Keywords: : HIV transmission network, HIV-1 env V3 sequence, South Korea
Introduction
The incidence of HIV infection has decreased in several countries, but the HIV epidemic is still spreading rapidly in many parts of world. In South Korea, the prevalence of HIV infection is still low (<0.03%), but the local epidemic has continued steadily since 1985 with around 800–1,300 new infections every year.1 Interestingly, in a mathematical simulation, the HIV epidemic in South Korea was predicted to rapidly increase if new prevention measures are not undertaken.2
Understanding the underlying networks of HIV epidemics may be important to implement effective preventive measures.3 In particular, techniques used in the molecular epidemiology can enhance our ability to characterize transmission networks of HIV infection in both global and regional scales,4–6 and these approaches can be used to define clusters and spreaders.5 Such identification may offer opportunities to target prevention interventions. To better understand the Korean HIV transmission network, we generated and used HIV-1 V3 sequence data from HIV-infected individuals receiving care at four medical centers. We then examined reported risk factors of these individuals to best describe the risks underlying the local transmission network.
Materials and Methods
Study population
We studied 250 HIV-infected participants who were prospectively recruited from four urban medical centers of three different cities in South Korea between April 2013 and May 2014. Samples (5 ml) of whole blood anticoagulated with EDTA were obtained from each participant. Plasma and peripheral blood mononuclear cells (PBMC) were separated by Ficoll-Paque density gradient centrifugation and aliquoted, frozen, and stored at −80°C until processing. Demographic and clinical data such as age, sex, self-reported HIV risk exposures, and antiretroviral use were also collected. All studies were conducted in compliance with local institutional review board guidelines and with participants' written informed consent.
Sequencing of V3
HIV RNA was extracted from blood plasma using the QIAamp Viral RNA Mini Kit (QIAGEN, Hilden, Germany) and reverse-transcribed with the RETROscript Kit (Applied Biosystems, Foster City, CA) into complementary DNA (cDNA). Genomic DNA from PBMC was isolated using the QIAamp DNA Mini Kit (QIAGEN) according to the manufacturer's instructions. Nested polymerase chain reaction (PCR) of V3 was performed using 10 μl of diluted cDNA or cellular DNA template added to 40 μl of reaction mixture for the first round. The reaction mixture consisted of 5.0 μl of 10 × PCR buffer containing magnesium chloride and 1.0 μl of 10 nM dNTP Mix (GeneAmp; Applied Biosystems), 0.25 μl of Taq DNA polymerase (Roche Diagnostics, Indianapolis, IN), 31.75 μl of molecular grade water, and 1 μl of each of two 20 μM primers, V3-Fout (5′ GAGCCAATTCCCATAC ATTATTGT) and V3-Bout (5′GCCCATAGTGCTTCCTGC TGCTCCCAAGAACC). The 50 μl samples were heated to 94°C for 2 min and then subjected to 35 cycles of 30 s at 94°C followed by 30 s at 52°C followed by 60 s at 68°C. After this, the samples were heated to 68°C for 10 min and then held at 4°C until use. Second-round PCR used 5 μl of the first-round product as the template added to 45 μl of reaction mixture for a total volume of 50 μl. This reaction mixture consisted of the same reagents, but the volume of molecular grade water was increased to 36.75 μl. For this round, the primers used were V3-Fin (5′TGTGCCCCAGCTGGTTTTGCGAT) and V3-Bin (5′TATAATTCACTTCTCCAATTGTCC), and the thermal cycling parameters were 35 cycles of 30 s at 94°C followed by 30 s at 55°C followed by 60 s at 72°C. The PCR products from each sample were sequenced using Prism Dye terminator kits (ABI) on an ABI 3100 Genetic Analyzer.

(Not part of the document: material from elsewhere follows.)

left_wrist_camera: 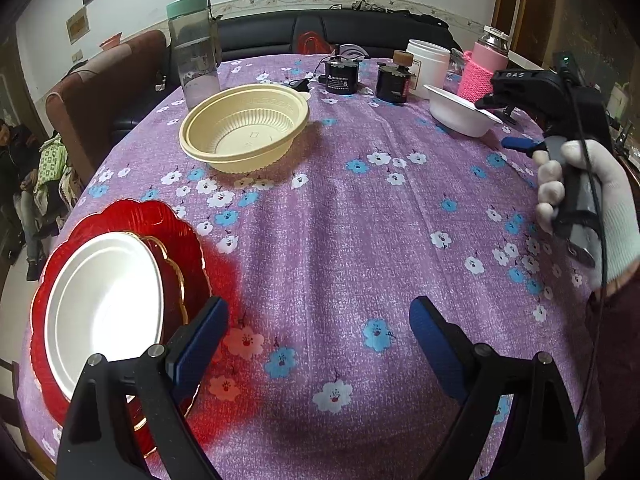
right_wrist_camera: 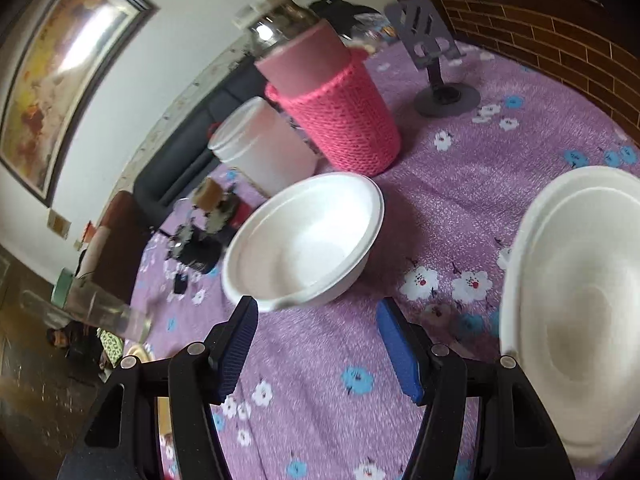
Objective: Organize plates and bowls
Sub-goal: 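Close the right tool on the large white paper bowl rim and lift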
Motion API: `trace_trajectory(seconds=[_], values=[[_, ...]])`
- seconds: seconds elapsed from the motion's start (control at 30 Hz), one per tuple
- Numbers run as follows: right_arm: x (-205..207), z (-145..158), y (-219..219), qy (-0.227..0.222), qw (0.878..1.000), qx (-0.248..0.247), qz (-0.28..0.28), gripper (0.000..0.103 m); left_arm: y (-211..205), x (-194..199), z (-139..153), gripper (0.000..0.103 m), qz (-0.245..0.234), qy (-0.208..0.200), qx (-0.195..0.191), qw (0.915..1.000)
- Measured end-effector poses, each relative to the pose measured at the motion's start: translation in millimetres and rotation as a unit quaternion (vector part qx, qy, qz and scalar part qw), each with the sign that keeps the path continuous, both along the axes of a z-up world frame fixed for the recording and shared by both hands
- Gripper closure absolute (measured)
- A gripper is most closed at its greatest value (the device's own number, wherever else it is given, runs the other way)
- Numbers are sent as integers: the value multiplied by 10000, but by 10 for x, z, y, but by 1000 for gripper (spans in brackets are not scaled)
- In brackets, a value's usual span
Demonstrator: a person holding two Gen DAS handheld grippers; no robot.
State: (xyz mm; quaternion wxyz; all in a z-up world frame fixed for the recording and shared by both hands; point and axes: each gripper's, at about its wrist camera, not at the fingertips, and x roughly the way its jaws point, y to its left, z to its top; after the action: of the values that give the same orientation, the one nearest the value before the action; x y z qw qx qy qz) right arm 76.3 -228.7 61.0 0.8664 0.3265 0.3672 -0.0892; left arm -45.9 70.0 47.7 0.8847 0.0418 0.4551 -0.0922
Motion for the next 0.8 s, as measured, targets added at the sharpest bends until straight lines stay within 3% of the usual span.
trace_trajectory(seconds=[0.27, 0.3, 0.37, 0.47, 0.57, 0.8], values=[[242, -105, 0, 87, 9999, 119, -58, 37, -5, 38, -44, 12, -23, 77, -22, 10000], [251, -111, 2, 85, 9998, 165, -34, 42, 0, 38, -45, 12, -22, 79, -29, 10000], [256, -123, 10, 112, 9996, 252, 12, 68, 16, 39, -46, 12, -4, 85, -50, 10000], [229, -102, 52, 72, 9994, 281, 192, 85, 41, 36, -40, 12, 14, 113, -129, 9999], [116, -62, 119, 29, 9987, 282, 417, 92, 65, 27, -23, 12, 34, 108, -186, 9998], [-413, -73, 329, 99, 9878, 752, 1359, 92, 87, -21, 17, 12, 28, 146, -331, 9993]])
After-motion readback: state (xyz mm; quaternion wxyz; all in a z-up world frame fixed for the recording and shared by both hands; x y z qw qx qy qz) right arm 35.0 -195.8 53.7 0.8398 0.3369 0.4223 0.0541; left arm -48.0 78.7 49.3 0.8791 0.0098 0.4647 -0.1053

Sequence analysis and transmission network inference
All sequences that were not duplicated, contaminated, or hypermutated by APOBEC were included, leaving 143 eligible sequences in the analysis to detect putative transmission clusters. Sequences were analyzed for genetic relatedness using a pairwise distance comparison using the Tamura-Nei 93 evolutionary model to correct for substitution biases and the unequal base composition found in HIV via HIV-TRACE (http://test.datamonkey.org/hivtrace).6,7 Putative transmission clusters were inferred by establishing linkage when two sequences had a Tamura-Nei 93 genetic distance ≤2% separating them. Clusters were defined as connected components of the network comprising two or more nodes.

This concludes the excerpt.